Enabling ward committees and area sabhas is a crucial step for Chennaities to take part actively in urban local governance. This can be the beginning of a new chapter and help improve the livability of the city.
Even if the government chooses to notify the rules for the ward committee and area sabhas after the urban local body elections, in consultation with the elected councils and public, it should make an official announcement that these platforms will be functional and made available to citizens within the stipulated time period after the elected councils assume office.

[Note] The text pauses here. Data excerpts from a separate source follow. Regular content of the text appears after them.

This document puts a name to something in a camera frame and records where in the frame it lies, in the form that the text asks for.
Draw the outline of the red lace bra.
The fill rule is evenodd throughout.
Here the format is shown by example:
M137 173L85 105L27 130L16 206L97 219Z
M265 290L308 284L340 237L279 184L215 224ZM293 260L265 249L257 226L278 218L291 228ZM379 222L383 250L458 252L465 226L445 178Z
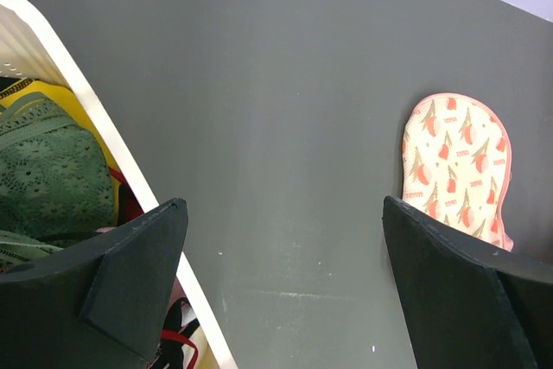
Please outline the red lace bra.
M115 168L109 167L109 170L118 191L117 225L121 226L141 216L143 209L124 175ZM190 302L176 278L169 298L168 310L162 326L156 355L147 365L147 368L196 367L200 360L200 350L191 338L200 328L200 324L196 317L193 317L189 322L185 322L185 314L188 311L191 311Z

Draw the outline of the floral mesh laundry bag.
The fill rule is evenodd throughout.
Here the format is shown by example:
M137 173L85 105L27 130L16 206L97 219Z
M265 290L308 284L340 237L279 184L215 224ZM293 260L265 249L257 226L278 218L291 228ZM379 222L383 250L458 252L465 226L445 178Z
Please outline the floral mesh laundry bag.
M403 200L447 226L512 250L502 219L512 146L488 106L451 92L422 99L404 127L402 161Z

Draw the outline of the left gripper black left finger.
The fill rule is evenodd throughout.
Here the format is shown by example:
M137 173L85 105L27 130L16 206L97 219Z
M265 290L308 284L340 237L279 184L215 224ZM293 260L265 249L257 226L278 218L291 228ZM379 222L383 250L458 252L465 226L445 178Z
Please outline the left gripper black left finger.
M154 358L188 227L173 199L1 275L3 368L144 368Z

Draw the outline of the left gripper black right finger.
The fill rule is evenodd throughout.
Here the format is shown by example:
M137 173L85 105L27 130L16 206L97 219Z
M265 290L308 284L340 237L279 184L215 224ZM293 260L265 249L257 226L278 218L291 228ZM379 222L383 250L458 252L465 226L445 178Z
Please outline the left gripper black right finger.
M385 243L420 368L550 368L552 267L432 219L397 197Z

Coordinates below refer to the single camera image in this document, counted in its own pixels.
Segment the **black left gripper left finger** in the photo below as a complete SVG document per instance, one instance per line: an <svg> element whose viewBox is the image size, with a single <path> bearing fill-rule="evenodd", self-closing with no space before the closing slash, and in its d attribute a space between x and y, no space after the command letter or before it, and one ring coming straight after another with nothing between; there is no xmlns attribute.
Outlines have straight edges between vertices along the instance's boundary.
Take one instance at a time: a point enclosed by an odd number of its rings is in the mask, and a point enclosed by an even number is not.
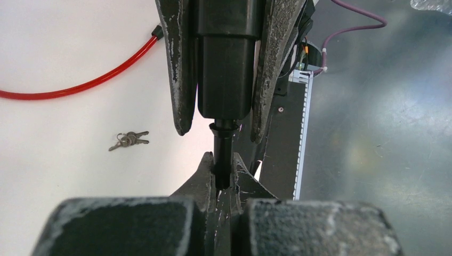
<svg viewBox="0 0 452 256"><path fill-rule="evenodd" d="M61 202L33 255L211 255L213 155L168 197L86 197Z"/></svg>

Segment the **key bunch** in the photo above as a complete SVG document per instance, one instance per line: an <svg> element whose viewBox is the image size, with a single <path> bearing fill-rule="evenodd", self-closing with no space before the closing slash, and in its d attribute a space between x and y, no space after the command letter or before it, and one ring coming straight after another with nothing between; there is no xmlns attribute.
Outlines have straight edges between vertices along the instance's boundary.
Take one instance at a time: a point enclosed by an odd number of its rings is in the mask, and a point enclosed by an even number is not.
<svg viewBox="0 0 452 256"><path fill-rule="evenodd" d="M135 133L135 132L119 133L116 136L116 139L117 139L116 144L113 145L112 147L110 147L108 149L108 151L113 151L118 148L126 148L126 147L130 147L130 146L138 145L138 144L148 144L149 143L148 140L141 138L142 136L148 135L148 134L149 134L149 131L144 131L144 132L139 132L139 133Z"/></svg>

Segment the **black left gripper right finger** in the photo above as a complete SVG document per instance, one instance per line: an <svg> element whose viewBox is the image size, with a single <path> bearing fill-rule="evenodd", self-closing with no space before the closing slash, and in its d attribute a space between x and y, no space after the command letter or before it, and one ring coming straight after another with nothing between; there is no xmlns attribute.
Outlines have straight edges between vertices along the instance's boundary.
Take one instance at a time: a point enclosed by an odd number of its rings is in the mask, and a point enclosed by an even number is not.
<svg viewBox="0 0 452 256"><path fill-rule="evenodd" d="M384 212L368 203L278 199L233 157L233 255L403 255Z"/></svg>

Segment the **black padlock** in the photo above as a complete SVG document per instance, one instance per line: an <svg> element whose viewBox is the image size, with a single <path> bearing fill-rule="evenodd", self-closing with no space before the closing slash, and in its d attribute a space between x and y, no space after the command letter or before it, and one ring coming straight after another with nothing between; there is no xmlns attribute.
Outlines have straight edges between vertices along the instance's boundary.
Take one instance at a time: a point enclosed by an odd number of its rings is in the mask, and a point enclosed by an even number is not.
<svg viewBox="0 0 452 256"><path fill-rule="evenodd" d="M232 142L251 110L255 43L265 1L198 1L198 109L213 119L215 185L230 187Z"/></svg>

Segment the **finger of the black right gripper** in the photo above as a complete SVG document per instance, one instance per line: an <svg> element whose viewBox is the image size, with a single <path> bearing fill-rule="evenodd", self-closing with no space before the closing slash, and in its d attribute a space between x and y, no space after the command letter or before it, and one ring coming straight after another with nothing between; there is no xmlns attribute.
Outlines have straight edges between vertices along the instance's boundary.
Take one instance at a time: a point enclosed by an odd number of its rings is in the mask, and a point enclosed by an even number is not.
<svg viewBox="0 0 452 256"><path fill-rule="evenodd" d="M260 143L268 121L285 47L305 1L266 1L252 98L250 139Z"/></svg>
<svg viewBox="0 0 452 256"><path fill-rule="evenodd" d="M156 1L163 29L174 126L188 133L195 112L197 45L193 35L194 1Z"/></svg>

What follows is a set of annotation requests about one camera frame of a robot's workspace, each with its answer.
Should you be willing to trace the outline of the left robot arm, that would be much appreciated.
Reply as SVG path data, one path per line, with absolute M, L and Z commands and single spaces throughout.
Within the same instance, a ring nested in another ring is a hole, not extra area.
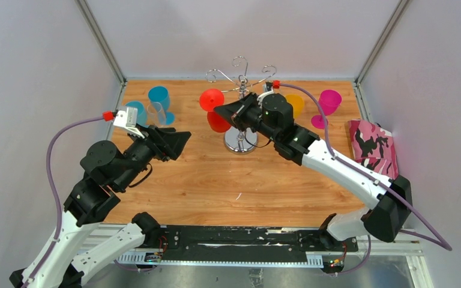
M 159 223 L 148 213 L 136 214 L 118 233 L 85 253 L 86 238 L 119 203 L 119 193 L 139 185 L 139 175 L 151 171 L 151 161 L 176 160 L 191 137 L 188 131 L 156 126 L 139 127 L 125 151 L 109 140 L 93 144 L 81 159 L 83 178 L 64 202 L 61 223 L 37 258 L 14 271 L 14 287 L 82 287 L 128 250 L 164 244 Z

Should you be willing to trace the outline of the chrome wine glass rack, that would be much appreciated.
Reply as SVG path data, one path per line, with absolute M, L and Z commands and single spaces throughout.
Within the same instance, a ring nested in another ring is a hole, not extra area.
M 244 56 L 234 57 L 232 60 L 232 66 L 239 67 L 242 62 L 244 63 L 244 72 L 237 77 L 237 80 L 231 79 L 227 74 L 219 69 L 211 69 L 207 71 L 205 79 L 209 83 L 214 83 L 218 80 L 217 73 L 221 74 L 225 79 L 236 86 L 236 88 L 224 90 L 222 93 L 237 91 L 239 93 L 239 100 L 243 99 L 247 94 L 252 92 L 252 89 L 260 83 L 264 83 L 264 92 L 274 91 L 274 89 L 269 88 L 265 82 L 276 75 L 276 66 L 265 65 L 261 72 L 265 73 L 267 76 L 261 80 L 255 81 L 255 83 L 251 83 L 247 77 L 249 62 Z M 240 131 L 237 128 L 230 127 L 230 129 L 224 134 L 224 144 L 230 152 L 238 155 L 249 154 L 259 147 L 258 134 L 257 132 L 252 132 L 252 130 Z

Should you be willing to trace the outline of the clear wine glass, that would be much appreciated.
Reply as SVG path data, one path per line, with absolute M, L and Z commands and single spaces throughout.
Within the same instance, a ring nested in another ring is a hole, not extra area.
M 159 102 L 150 102 L 146 108 L 146 112 L 152 125 L 164 127 L 167 124 L 166 113 Z

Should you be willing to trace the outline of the yellow wine glass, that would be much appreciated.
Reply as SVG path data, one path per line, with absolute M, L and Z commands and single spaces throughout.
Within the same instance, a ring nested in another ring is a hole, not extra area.
M 304 109 L 304 99 L 297 94 L 288 94 L 285 96 L 286 101 L 293 108 L 293 117 L 296 119 L 300 116 Z

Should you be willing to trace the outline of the blue wine glass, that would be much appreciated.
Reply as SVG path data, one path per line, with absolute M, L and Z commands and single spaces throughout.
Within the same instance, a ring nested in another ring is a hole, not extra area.
M 133 107 L 137 109 L 136 124 L 143 127 L 147 127 L 147 113 L 145 111 L 145 106 L 141 101 L 129 101 L 125 103 L 125 106 Z
M 170 96 L 169 96 L 168 89 L 164 86 L 155 86 L 149 90 L 148 99 L 149 99 L 149 102 L 153 102 L 153 101 L 159 102 L 163 106 L 163 109 L 166 113 L 166 117 L 167 117 L 166 125 L 173 124 L 175 120 L 175 115 L 169 111 Z

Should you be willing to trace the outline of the red wine glass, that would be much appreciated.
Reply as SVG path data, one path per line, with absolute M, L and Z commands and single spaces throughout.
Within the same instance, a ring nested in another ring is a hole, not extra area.
M 215 112 L 217 106 L 224 104 L 223 93 L 215 88 L 207 89 L 199 97 L 200 107 L 207 112 L 206 119 L 209 127 L 216 133 L 225 133 L 230 129 L 228 124 L 221 116 Z

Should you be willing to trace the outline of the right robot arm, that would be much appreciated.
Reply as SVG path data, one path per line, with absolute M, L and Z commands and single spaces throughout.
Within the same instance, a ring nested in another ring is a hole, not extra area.
M 322 248 L 335 250 L 344 240 L 364 235 L 383 242 L 395 240 L 410 214 L 411 185 L 406 178 L 391 179 L 329 148 L 317 134 L 294 122 L 293 107 L 280 94 L 259 100 L 250 93 L 215 107 L 214 112 L 240 131 L 269 138 L 279 156 L 322 173 L 365 204 L 364 209 L 325 219 L 318 235 Z

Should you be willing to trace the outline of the blue wine glass front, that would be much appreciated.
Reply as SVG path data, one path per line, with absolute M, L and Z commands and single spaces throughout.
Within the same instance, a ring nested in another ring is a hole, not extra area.
M 145 111 L 145 106 L 141 101 L 129 101 L 125 103 L 125 106 L 133 107 L 137 109 L 136 124 L 143 127 L 147 127 L 147 113 Z

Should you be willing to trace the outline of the pink wine glass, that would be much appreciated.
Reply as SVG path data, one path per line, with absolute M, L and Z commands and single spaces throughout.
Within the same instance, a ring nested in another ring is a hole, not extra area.
M 327 89 L 321 92 L 319 104 L 325 116 L 333 114 L 341 105 L 342 96 L 335 90 Z M 312 126 L 317 129 L 324 129 L 324 120 L 321 115 L 315 115 L 311 119 Z

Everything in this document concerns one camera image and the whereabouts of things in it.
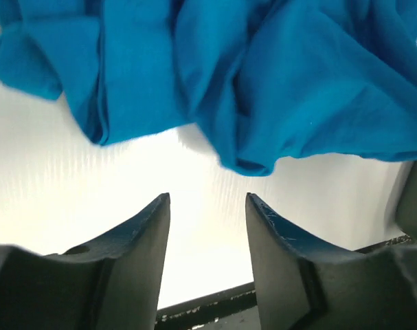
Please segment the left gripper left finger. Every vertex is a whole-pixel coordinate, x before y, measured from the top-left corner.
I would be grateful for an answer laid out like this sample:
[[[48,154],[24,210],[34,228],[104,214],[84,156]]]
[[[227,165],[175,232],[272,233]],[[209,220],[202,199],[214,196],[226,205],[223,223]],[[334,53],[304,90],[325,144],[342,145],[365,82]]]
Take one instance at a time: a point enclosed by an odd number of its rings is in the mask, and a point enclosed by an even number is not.
[[[153,329],[170,196],[63,254],[0,245],[0,329]]]

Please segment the blue t shirt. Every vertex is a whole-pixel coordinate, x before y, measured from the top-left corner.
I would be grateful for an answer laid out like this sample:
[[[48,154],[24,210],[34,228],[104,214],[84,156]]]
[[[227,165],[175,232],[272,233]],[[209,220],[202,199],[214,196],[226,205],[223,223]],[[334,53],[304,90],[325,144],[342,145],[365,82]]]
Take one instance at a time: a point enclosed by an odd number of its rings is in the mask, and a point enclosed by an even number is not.
[[[109,145],[196,124],[223,166],[417,161],[417,1],[0,1],[0,81]]]

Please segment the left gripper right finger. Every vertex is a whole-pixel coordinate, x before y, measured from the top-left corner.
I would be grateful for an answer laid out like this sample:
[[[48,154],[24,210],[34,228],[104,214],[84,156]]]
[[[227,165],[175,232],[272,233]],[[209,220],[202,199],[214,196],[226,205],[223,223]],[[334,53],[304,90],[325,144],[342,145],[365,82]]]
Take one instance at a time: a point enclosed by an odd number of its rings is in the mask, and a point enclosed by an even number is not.
[[[417,245],[333,245],[246,198],[263,329],[417,329]]]

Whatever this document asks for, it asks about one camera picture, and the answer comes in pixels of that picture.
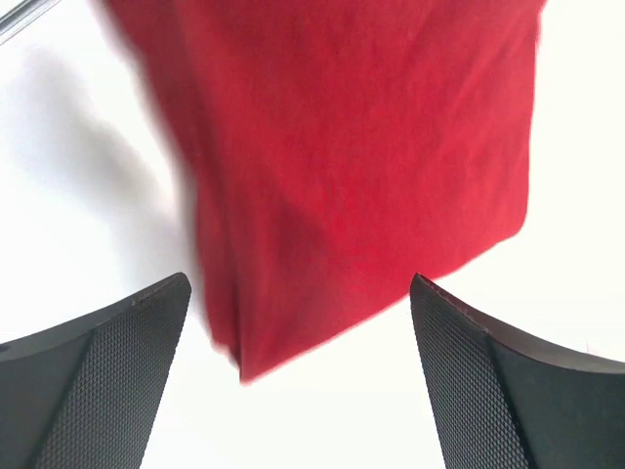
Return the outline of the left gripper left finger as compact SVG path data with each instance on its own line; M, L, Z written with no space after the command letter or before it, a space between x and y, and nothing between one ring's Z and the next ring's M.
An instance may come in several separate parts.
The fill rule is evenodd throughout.
M2 467L140 467L190 294L176 273L2 344Z

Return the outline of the dark red t-shirt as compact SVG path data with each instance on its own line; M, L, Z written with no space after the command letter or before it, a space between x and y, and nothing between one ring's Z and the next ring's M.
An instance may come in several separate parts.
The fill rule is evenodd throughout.
M109 1L251 381L515 235L540 1Z

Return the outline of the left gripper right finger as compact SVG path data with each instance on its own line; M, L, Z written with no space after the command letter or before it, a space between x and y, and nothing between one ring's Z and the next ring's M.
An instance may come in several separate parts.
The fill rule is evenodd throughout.
M446 467L623 469L623 362L538 338L421 275L410 303Z

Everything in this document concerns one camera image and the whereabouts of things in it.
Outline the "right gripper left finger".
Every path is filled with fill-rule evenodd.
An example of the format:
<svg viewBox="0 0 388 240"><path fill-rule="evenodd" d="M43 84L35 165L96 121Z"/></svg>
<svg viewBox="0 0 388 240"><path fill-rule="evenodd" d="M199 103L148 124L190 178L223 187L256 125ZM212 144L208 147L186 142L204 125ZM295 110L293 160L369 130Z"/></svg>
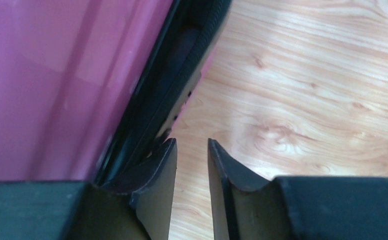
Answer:
<svg viewBox="0 0 388 240"><path fill-rule="evenodd" d="M166 240L177 170L170 138L104 186L0 182L0 240Z"/></svg>

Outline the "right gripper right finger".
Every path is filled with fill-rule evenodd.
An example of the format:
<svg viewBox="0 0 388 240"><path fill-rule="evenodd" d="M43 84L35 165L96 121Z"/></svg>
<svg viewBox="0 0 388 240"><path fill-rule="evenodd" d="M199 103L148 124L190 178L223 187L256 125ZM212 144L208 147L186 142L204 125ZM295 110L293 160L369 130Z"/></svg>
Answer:
<svg viewBox="0 0 388 240"><path fill-rule="evenodd" d="M208 140L216 240L388 240L388 177L265 179Z"/></svg>

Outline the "pink and teal kids suitcase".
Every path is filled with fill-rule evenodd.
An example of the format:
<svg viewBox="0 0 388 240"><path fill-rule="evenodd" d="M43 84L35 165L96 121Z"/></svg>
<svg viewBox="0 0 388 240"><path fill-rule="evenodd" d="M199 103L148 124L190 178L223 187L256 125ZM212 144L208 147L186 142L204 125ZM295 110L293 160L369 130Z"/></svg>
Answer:
<svg viewBox="0 0 388 240"><path fill-rule="evenodd" d="M230 0L0 0L0 181L110 181L169 136Z"/></svg>

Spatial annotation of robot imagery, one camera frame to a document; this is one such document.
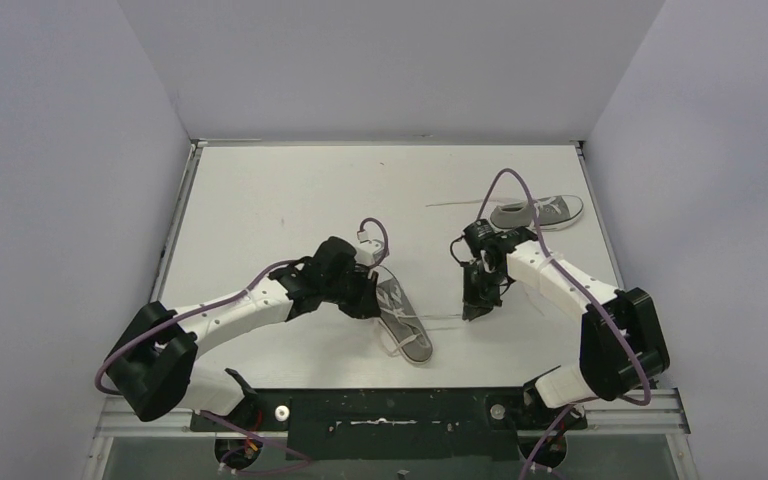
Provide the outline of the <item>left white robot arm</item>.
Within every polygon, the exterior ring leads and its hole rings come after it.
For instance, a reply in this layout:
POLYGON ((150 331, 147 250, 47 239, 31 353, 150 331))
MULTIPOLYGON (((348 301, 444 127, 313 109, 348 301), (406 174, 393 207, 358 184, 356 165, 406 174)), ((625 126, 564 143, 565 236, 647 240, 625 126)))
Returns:
POLYGON ((311 256, 267 266, 238 293, 182 309, 150 302, 134 315, 96 377, 108 377, 108 394, 123 397, 143 422, 187 408, 244 426, 255 416, 254 390, 236 370, 204 367, 200 357, 324 303, 353 319, 379 316, 375 268, 387 254, 382 240, 353 245, 331 236, 311 256))

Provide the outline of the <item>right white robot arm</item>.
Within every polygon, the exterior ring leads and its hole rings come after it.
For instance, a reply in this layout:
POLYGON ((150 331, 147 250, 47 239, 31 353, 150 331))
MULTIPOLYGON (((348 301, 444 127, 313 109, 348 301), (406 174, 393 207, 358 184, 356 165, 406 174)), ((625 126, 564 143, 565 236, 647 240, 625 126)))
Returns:
POLYGON ((472 257, 463 269, 462 318, 472 321, 502 304, 504 288, 520 283, 539 293, 580 328, 579 357, 531 385, 524 417, 550 425, 562 407, 629 391, 650 391, 650 381, 671 363, 656 307, 640 288, 628 291, 597 280, 551 252, 528 227, 497 230, 486 219, 464 228, 472 257))

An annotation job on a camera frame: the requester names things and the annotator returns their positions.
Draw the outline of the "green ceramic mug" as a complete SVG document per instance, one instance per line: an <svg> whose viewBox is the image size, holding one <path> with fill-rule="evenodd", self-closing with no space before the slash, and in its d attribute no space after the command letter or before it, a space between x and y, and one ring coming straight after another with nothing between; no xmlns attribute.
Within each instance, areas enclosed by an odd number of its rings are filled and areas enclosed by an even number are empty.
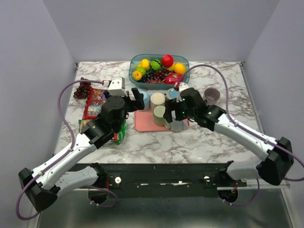
<svg viewBox="0 0 304 228"><path fill-rule="evenodd" d="M159 127L170 129L170 124L164 119L165 106L159 105L153 110L153 123Z"/></svg>

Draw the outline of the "purple ceramic mug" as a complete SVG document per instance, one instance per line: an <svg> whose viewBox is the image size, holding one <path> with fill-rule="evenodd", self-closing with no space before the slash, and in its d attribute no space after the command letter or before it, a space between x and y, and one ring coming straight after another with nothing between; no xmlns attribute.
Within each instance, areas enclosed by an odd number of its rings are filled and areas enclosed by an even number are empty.
<svg viewBox="0 0 304 228"><path fill-rule="evenodd" d="M220 91L216 88L209 87L203 93L203 100L207 105L215 105L220 99Z"/></svg>

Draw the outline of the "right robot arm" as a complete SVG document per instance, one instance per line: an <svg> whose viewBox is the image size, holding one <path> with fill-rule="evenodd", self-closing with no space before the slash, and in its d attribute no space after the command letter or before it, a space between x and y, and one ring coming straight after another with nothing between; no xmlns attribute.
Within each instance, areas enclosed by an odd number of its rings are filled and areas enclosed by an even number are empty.
<svg viewBox="0 0 304 228"><path fill-rule="evenodd" d="M207 105L200 93L190 87L179 91L178 97L165 103L164 119L188 119L200 127L222 134L251 151L257 159L245 162L232 161L219 173L218 180L229 186L240 179L263 179L278 186L294 163L291 142L282 137L267 136L232 118L227 111Z"/></svg>

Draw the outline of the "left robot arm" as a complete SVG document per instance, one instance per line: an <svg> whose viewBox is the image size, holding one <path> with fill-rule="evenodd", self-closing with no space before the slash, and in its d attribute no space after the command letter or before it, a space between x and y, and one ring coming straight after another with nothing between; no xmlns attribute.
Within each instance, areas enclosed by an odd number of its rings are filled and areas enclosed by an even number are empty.
<svg viewBox="0 0 304 228"><path fill-rule="evenodd" d="M72 136L72 142L42 165L19 173L25 194L36 212L50 207L57 198L71 190L93 185L102 187L106 172L98 164L88 165L81 171L69 172L75 164L90 153L111 141L124 127L128 114L144 109L143 94L132 88L132 100L123 89L106 90L106 102L100 114L88 122L80 133Z"/></svg>

Widespread awareness programmes and campaigns (via all forms of media) should be conducted on a daily basis to emphasize the roles of urban local bodies to people and encourage them to vote in the upcoming elections.
Wishlist for 2022
- Access to all the basic needs to all sections of people
- Participative platforms to bring accountability and transparency in governance
- Greater awareness of the importance of ward committees and area sabhas
- Public consultation and social audit for any Government schemes
- Restoration of more water bodies
- Increase in the city’s green cover
- Better connectivity of roads and train services
- Construction of more flyovers to decongest the city
- Improvements to public health and education infrastructure
- Prevention of untreated sewage discharge into water bodies
- Implementation of underground drainage in all areas
- Creation of pothole-free roads
- Creation of a more robust waste management system
- A proper, quality dwelling place within the city for the urban poor while resettling them without disrupting their livelihood
- Creation of a better communication system to inform people about Government announcements like policy changes, new regulations and any infrastructure works to be carried out in the city
- Participatory budget at ward levels through functional ward committees and area sabhas
The views expressed here by the authors are on behalf of Voice of People, a non-partisan, voluntary organisation based in Chennai, consisting of concerned citizens as members, with an objective to enable a people’s participatory democracy.